Global demand for meat has multiplied in recent years, encouraged by growing affluence and nourished by the proliferation of huge, confined animal feeding operations. These assembly-line meat factories consume enormous amounts of energy, pollute water supplies, generate significant greenhouse gases and require ever-increasing amounts of corn, soy and other grains, a dependency that has led to the destruction of vast swaths of the world’s tropical rain forests.
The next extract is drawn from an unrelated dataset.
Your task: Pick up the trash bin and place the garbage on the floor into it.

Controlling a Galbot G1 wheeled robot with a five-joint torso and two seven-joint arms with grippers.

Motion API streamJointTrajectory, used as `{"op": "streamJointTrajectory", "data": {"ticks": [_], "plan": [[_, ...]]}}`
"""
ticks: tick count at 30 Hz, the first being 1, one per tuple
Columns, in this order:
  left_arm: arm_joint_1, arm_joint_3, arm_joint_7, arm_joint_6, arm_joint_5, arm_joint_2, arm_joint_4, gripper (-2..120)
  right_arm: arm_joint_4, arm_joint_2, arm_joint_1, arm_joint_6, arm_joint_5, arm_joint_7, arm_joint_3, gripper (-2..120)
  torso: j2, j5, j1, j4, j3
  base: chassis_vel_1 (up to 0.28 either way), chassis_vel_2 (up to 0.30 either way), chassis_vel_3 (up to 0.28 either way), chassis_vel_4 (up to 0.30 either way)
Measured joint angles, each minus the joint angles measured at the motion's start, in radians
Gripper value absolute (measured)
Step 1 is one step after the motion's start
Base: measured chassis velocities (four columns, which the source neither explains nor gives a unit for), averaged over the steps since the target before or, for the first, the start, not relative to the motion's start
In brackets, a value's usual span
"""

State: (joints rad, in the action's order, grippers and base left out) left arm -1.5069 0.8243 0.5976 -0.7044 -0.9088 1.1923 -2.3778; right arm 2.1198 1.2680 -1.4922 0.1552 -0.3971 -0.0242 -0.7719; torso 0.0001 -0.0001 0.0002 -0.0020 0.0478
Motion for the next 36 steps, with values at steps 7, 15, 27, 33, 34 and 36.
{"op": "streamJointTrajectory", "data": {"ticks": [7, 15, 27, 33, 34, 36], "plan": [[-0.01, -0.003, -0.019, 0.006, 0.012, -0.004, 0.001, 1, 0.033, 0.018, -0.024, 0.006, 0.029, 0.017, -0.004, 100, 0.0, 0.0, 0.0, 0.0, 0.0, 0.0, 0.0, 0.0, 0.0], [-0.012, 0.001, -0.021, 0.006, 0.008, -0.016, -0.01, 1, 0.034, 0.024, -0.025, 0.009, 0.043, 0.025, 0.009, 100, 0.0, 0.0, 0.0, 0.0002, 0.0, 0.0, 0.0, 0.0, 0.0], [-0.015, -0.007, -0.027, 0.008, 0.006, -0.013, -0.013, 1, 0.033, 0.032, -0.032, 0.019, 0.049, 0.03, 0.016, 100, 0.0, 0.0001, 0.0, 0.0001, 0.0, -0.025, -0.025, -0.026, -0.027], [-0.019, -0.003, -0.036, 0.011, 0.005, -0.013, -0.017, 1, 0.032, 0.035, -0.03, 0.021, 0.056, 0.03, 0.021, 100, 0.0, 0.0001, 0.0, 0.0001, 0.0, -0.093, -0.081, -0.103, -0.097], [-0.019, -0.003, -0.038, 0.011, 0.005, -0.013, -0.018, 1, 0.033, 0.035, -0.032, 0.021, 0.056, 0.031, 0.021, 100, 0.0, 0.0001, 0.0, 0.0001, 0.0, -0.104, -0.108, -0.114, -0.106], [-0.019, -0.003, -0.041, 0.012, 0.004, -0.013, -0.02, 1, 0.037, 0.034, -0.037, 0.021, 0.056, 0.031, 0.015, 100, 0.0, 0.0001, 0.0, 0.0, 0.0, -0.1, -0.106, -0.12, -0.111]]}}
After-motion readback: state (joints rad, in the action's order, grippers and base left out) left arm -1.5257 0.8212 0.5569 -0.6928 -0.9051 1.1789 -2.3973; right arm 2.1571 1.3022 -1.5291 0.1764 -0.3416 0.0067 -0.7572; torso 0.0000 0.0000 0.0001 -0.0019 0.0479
Further more, as per one commenter in the earlier thread on “Food Culture” observed, there is a problem with what cattle are being fed:

Because the stomachs of cattle are meant to digest grass, not grain, cattle raised industrially thrive only in the sense that they gain weight quickly. This diet made it possible to remove cattle from their natural environment and encourage the efficiency of mass confinement and slaughter. But it causes enough health problems that administration of antibiotics is routine, so much so that it can result in antibiotic-resistant bacteria that threaten the usefulness of medicines that treat people.
Those grain-fed animals, in turn, are contributing to health problems among the world’s wealthier citizens — heart disease, some types of cancer, diabetes. The argument that meat provides useful protein makes sense, if the quantities are small. But the “you gotta eat meat” claim collapses at American levels. Even if the amount of meat we eat weren’t harmful, it’s way more than enough.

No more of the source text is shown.